### Problem to work on
Could you set down the full listing, unchanged?

### Supplied information
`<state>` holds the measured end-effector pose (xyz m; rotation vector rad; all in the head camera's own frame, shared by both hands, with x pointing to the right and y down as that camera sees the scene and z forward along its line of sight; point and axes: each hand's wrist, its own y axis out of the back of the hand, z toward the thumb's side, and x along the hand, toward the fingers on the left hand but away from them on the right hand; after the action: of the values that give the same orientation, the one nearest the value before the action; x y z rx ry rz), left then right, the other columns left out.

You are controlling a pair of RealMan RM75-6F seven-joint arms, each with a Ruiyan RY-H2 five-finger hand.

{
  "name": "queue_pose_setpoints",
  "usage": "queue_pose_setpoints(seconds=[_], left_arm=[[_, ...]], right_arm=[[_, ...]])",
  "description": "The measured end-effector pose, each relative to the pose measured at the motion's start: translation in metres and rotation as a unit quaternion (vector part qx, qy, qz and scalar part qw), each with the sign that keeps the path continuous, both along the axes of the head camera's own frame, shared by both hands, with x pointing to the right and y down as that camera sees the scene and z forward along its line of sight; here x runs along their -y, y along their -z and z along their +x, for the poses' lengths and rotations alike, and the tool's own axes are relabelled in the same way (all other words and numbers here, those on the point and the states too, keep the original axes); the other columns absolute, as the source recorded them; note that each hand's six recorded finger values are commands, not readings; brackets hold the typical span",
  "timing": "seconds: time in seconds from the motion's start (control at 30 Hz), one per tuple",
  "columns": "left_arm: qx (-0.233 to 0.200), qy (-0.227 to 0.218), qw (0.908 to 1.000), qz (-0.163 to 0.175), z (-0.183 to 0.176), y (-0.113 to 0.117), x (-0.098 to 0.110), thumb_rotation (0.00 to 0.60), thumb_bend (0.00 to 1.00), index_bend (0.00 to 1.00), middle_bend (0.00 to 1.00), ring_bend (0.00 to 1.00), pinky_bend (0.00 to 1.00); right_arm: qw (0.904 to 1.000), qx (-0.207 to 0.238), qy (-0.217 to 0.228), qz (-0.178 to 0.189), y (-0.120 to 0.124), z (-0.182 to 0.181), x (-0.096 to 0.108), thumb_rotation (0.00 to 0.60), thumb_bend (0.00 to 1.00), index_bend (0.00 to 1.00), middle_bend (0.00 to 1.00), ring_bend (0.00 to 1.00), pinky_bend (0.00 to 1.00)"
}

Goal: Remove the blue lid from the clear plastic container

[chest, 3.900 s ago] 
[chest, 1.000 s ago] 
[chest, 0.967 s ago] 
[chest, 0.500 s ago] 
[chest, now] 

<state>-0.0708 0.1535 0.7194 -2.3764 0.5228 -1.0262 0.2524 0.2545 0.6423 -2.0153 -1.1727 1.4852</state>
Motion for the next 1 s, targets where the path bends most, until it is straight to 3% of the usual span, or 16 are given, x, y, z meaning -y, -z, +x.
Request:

### Output for this task
`<state>` holds the measured end-effector pose (xyz m; rotation vector rad; all in the head camera's own frame, shared by both hands, with x pointing to the right and y down as that camera sees the scene and z forward along its line of sight; point and axes: each hand's wrist, its own y axis out of the back of the hand, z toward the thumb's side, and x along the hand, toward the fingers on the left hand but away from them on the right hand; after the action: of the values that give the same orientation, the one nearest the value before the action; x y z rx ry rz), left then right, the other columns left out.

You are controlling a pair of RealMan RM75-6F seven-joint arms, each with a Ruiyan RY-H2 five-finger hand.

{
  "name": "queue_pose_setpoints",
  "usage": "queue_pose_setpoints(seconds=[_], left_arm=[[_, ...]], right_arm=[[_, ...]])",
  "description": "The measured end-effector pose, each relative to the pose measured at the motion's start: translation in metres and rotation as a unit quaternion (vector part qx, qy, qz and scalar part qw), each with the sign that keeps the path continuous, both along the axes of the head camera's own frame, shared by both hands, with x pointing to the right and y down as that camera sees the scene and z forward along its line of sight; here x runs along their -y, y along their -z and z along their +x, for the poses' lengths and rotations alike, and the tool's own axes are relabelled in the same way (all other words and numbers here, those on the point and the states too, keep the original axes); the other columns absolute, as the source recorded them; note that each hand's six recorded finger values are commands, not readings; brackets hold the typical span",
  "timing": "seconds: time in seconds from the motion's start (control at 30 Hz), one per tuple",
  "columns": "left_arm: qx (-0.233 to 0.200), qy (-0.227 to 0.218), qw (0.908 to 1.000), qz (-0.163 to 0.175), z (-0.183 to 0.176), y (-0.113 to 0.117), x (-0.098 to 0.110), thumb_rotation (0.00 to 0.60), thumb_bend (0.00 to 1.00), index_bend (0.00 to 1.00), middle_bend (0.00 to 1.00), ring_bend (0.00 to 1.00), pinky_bend (0.00 to 1.00); right_arm: qw (0.904 to 1.000), qx (-0.207 to 0.238), qy (-0.217 to 0.228), qz (-0.178 to 0.189), y (-0.120 to 0.124), z (-0.182 to 0.181), x (-0.096 to 0.108), thumb_rotation (0.00 to 0.60), thumb_bend (0.00 to 1.00), index_bend (0.00 to 1.00), middle_bend (0.00 to 1.00), ring_bend (0.00 to 1.00), pinky_bend (0.00 to 1.00)"
}

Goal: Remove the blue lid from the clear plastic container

[chest, 3.900 s ago] 
[chest, 1.000 s ago] 
[chest, 0.967 s ago] 
[chest, 0.500 s ago] 
[chest, now] 

<state>-0.0708 0.1535 0.7194 -2.3764 0.5228 -1.0262 0.2524 0.2545 0.6423 -2.0153 -1.1727 1.4852</state>
Motion for the next 1 s, targets where the path bends most, until it is straight to 3% of the usual span, or 16 are given, x, y, z meaning -y, -z, +x.
Request:

No further output is required for this answer.